=== Problem details ===
Output, word for word, every line from the start of the listing down to and including the line that contains "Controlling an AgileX"; include nothing else.
:: Recorded information ::
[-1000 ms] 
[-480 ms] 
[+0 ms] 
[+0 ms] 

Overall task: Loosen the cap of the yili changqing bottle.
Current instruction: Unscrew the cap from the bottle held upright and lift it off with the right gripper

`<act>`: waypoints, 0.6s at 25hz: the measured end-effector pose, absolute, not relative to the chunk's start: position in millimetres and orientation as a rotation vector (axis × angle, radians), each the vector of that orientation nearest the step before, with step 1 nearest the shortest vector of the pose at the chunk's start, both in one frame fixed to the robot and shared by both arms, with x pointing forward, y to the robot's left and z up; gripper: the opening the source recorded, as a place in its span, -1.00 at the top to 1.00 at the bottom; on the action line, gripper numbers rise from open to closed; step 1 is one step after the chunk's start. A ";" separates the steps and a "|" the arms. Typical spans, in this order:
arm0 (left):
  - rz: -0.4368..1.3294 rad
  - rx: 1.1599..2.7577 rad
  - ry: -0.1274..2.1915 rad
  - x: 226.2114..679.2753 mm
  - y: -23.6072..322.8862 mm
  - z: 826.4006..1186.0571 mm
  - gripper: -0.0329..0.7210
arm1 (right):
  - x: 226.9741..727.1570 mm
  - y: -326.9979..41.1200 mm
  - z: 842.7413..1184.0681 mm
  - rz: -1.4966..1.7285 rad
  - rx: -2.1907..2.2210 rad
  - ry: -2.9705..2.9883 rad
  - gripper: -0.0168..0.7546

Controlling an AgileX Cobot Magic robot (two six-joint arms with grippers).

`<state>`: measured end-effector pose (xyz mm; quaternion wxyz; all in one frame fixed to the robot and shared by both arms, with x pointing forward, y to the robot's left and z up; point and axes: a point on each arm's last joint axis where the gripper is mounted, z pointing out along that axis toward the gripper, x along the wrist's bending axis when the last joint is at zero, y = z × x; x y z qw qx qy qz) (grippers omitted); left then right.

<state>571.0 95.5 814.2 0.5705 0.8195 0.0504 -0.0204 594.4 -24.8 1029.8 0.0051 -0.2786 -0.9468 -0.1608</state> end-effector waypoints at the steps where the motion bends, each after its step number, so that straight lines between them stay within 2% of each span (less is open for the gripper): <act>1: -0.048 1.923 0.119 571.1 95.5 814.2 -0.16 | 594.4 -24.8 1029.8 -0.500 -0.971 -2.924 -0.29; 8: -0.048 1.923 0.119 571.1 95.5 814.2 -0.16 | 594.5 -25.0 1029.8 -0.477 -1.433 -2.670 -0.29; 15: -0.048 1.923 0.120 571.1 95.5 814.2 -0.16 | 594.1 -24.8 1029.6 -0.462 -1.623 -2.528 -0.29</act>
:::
=== Completed exercise ===
[-1000 ms] 
[-480 ms] 
[+0 ms] 
[+0 ms] 

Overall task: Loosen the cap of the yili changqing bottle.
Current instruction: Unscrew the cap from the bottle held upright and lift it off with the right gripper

`<act>`: waypoints, 0.6s at 25hz: the measured end-effector pose, absolute, not relative to the chunk's start: position in millimetres and orientation as a rotation vector (axis × angle, radians), each the vector of that orientation nearest the step before, with step 1 nearest the shortest vector of the pose at the chunk's start, both in one frame fixed to the robot and shared by both arms, with x pointing forward, y to the robot's left and z up; gripper: the opening the source recorded, as a place in its span, -1.00 at the top to 1.00 at the bottom; on the action line, gripper numbers rise from open to closed; step 1 is one step after the chunk's start. A ";" separates the steps and a "|" the arms. Typical spans, in this order:
arm0 (left):
  - rz: -0.4368..1.3294 rad
  - rx: 1.1599..2.7577 rad
  - ry: -0.1274..2.1915 rad
  - x: 226.2114..679.2753 mm
  - y: -23.6072..322.8862 mm
  - z: 826.4006..1186.0571 mm
  - gripper: -0.0329..0.7210
arm1 (right):
  - x: 226.9741..727.1570 mm
  - y: -326.9979..41.1200 mm
  - z: 842.7413..1184.0681 mm
  - rz: -1.4966..1.7285 rad
  - rx: -2.1907..2.2210 rad
  - ry: -2.9705..2.9883 rad
  - gripper: -0.0168..0.7546

Controlling an AgileX Cobot Magic robot (two six-joint arms with grippers).

The exercise requires nothing more than what has been given.